Digital printing on shirt,custom t-shirts,t-shirt printing,t-shirt design,t-shirt printer,screen printing,t-shirt screen printing
Screen Printing T-Shirts has been around for many years now but the process hasn't really evolved from the traditional methods of a screen, film and inks to produce your design.
Even these days we use the same tools to Screen Print; these are the basics as the man power to produce the print is one major element that has improved over the years with the invention of the automatic press. We are so used to manually pulling squeegees across screens, with some printers still using this technique but you can now purchase man made machines which makes this job alot easier. M&R, MHM are the two main competitors out there, over the years they have developed some amazing machinery that can print from 8 – 12+ T-Shirts at a time (you won't look like Popeye anymore, more like Homer Simpson when screen printing your t-shirts) all the hard physical work has been taken away and replaced by technology.

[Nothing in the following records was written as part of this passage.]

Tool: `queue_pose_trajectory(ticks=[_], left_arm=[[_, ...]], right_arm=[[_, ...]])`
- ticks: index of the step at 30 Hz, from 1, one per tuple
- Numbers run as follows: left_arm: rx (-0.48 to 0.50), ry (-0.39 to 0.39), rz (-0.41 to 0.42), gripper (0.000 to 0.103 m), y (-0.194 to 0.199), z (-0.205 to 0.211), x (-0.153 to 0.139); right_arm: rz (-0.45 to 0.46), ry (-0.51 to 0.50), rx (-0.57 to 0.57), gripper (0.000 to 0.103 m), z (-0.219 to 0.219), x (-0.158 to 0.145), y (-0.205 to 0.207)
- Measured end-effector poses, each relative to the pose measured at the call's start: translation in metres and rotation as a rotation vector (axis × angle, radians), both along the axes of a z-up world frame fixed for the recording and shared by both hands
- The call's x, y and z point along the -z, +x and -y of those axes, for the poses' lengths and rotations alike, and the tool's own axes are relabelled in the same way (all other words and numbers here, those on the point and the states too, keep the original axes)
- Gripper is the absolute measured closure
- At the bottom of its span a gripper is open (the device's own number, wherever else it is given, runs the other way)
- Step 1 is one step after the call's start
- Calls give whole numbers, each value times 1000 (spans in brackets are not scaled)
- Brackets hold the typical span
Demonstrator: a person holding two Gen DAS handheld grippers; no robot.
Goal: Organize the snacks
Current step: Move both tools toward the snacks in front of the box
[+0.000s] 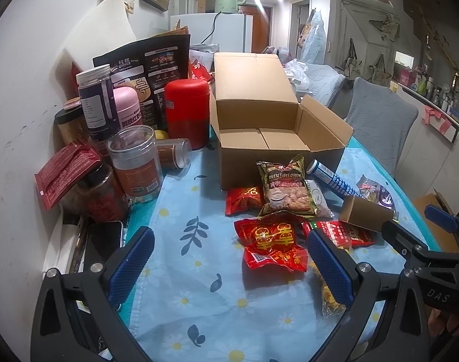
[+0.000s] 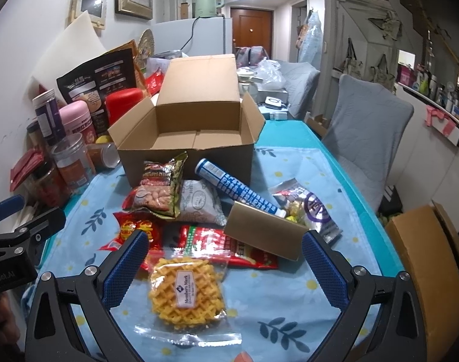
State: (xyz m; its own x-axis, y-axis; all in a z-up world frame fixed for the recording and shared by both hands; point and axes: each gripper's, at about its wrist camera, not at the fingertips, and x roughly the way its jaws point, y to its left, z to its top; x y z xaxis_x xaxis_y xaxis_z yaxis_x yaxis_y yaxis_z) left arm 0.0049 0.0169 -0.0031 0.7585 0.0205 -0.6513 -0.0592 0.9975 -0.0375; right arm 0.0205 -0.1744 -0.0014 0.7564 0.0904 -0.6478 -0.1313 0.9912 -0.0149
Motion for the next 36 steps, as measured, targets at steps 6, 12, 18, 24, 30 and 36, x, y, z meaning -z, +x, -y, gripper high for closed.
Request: queue_pose_trajectory(ticks=[6,12,18,24,30,36], left_arm=[[-1,-6,-3,0,0,-2,2],[-5,-4,1,0,0,-4,1],[-10,-9,-1,0,-1,-6,2],[-9,-10,-1,0,-1,-6,2],[-9,-11,0,0,-2,-7,3],[-10,-12,-3,0,-2,-8,2]], right_arm=[[-4,-2,-3,0,-2,2,2],[-7,-4,-5,0,-4,2,3],[-10,-9,-13,0,-7,3,3],[-12,-11,-20,0,-9,3,3],[-16,-12,-26,0,-11,4,3],[-20,-13,-38,0,-14,7,1]])
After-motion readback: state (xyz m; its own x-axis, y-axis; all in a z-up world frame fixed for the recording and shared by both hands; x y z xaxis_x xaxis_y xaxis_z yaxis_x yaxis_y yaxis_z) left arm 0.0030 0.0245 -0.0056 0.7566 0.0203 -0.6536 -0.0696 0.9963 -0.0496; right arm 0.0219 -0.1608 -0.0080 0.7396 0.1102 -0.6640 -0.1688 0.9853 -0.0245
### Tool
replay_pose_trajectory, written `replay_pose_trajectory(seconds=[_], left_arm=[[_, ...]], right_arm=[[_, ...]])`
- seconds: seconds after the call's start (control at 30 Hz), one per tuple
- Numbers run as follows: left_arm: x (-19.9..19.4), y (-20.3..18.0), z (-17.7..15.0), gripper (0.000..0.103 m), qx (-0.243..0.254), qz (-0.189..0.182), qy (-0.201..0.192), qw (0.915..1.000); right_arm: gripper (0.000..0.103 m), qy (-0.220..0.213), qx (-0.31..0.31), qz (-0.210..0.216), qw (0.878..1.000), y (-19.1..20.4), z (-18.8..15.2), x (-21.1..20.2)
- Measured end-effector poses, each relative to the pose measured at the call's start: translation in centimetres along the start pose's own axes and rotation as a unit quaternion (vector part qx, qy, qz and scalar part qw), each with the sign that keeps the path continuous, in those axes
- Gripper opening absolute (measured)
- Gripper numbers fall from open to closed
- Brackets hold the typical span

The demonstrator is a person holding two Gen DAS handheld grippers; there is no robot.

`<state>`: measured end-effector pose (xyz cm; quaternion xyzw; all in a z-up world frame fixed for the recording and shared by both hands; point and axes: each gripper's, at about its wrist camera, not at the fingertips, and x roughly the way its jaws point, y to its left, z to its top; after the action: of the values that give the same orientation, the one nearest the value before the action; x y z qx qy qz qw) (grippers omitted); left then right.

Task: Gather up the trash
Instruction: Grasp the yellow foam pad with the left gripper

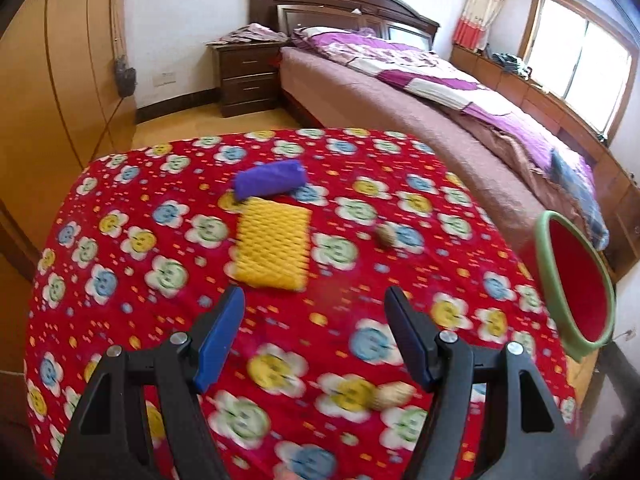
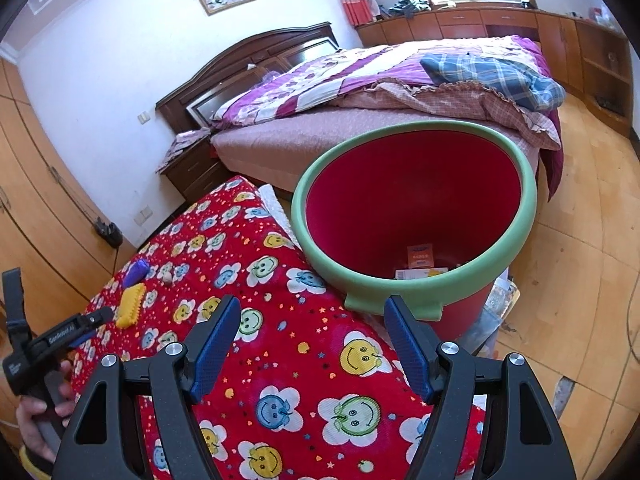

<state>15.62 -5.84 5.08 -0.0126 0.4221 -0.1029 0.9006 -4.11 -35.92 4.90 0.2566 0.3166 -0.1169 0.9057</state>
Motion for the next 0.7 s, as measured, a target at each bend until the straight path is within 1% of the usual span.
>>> replay_pose_trajectory(seconds=[0.1,0.13,0.17,0.23,0.3,0.4,0.6,0.63,0.7], left_arm=[[1.1,1.0,0.6,0.074,0.000,0.006,0.006,1.0000],[1.7,1.3,0.8,0.076,0.001,0.008,0.010,0.9999],[2.2,1.5,1.0,0.083,0.003,0.010,0.016,0.9998],[3.5,1.7,1.4,0.086,0.008,0.011,0.027,0.9995],[4.8,1.6,1.8,0.086,0.014,0.019,0.039,0.9990],[6.4,1.4,2.3,0.086,0.024,0.034,0.046,0.9980],[9.0,1.1,3.1,0.086,0.035,0.043,0.065,0.9964],[9.2,1.2,3.1,0.084,0.032,0.041,0.068,0.9964],[9.2,1.3,3.1,0.077,0.021,0.043,0.057,0.9972]], right_arm=[[0.075,0.000,0.000,-0.001,1.000,0.0,0.0,0.0],[0.075,0.001,0.000,-0.002,1.000,-0.1,0.0,0.1],[0.075,0.002,0.001,-0.002,1.000,-0.1,0.0,0.2],[0.075,0.006,0.002,-0.003,1.000,-0.2,-0.1,0.4],[0.075,0.007,0.002,-0.003,1.000,-0.2,0.0,0.4],[0.075,0.006,0.002,-0.007,1.000,-0.4,0.0,0.4],[0.075,0.003,0.005,-0.016,1.000,-0.7,0.2,0.1],[0.075,0.002,0.005,-0.017,1.000,-0.7,0.2,0.1],[0.075,0.001,0.003,-0.019,1.000,-0.6,0.2,0.0]])
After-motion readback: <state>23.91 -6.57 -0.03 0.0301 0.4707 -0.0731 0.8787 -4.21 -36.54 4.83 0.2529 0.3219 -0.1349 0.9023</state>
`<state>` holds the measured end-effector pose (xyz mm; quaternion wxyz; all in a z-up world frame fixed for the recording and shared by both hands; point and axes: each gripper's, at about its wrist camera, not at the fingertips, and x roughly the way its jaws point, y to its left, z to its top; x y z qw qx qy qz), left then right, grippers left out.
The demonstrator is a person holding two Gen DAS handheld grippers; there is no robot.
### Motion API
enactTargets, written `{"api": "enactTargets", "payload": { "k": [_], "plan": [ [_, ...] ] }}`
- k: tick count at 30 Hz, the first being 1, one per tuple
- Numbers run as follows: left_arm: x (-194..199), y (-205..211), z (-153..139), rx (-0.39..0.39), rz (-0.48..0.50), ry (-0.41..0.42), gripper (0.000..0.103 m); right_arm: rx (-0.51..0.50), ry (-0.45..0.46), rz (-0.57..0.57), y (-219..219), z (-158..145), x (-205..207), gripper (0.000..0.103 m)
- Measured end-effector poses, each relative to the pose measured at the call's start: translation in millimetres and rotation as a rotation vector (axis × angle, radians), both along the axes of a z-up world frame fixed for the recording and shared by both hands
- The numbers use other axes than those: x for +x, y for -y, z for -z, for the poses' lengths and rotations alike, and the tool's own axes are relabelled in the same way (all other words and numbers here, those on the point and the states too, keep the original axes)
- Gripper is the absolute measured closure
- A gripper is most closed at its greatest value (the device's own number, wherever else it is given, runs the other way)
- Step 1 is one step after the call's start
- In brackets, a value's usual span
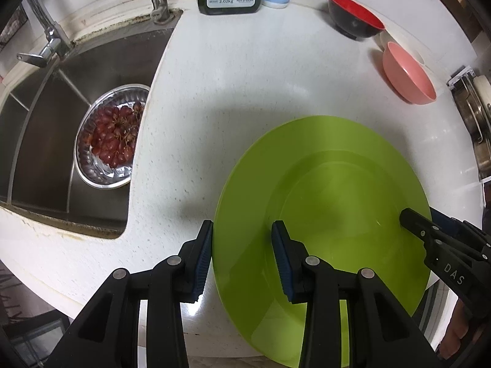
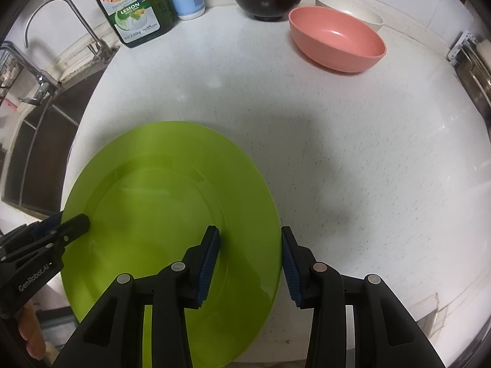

Things are changing within the industry of screen printing and there is always something new being launched one of these being ‘direct to garment' printers, one day screens will become extinct and computers will control the world.
This brings me to the point of the article which is the Canon LP17 and why you should be using this for producing films.
Screens are made by converting you digital artwork from the computer to a positive film type paper which is then used to expose your screen. There are many methods you can use to produce these, before computers alot of Screen Printers produced their films by hand by drawing the designs with a light resistant pen so that it blocks light passing through the film to expose the screens. You then had the method of ‘chemical based' systems which worked like camera film in a photograph lab but these where very expensive, time consuming and not environmentally friendly. A company called ‘OYO' then produced a dry based system which was an image setter, this burned the image onto film and until recently this was the method I used. I found with this method there was shrinkage with the films meaning the registration marks didn't align.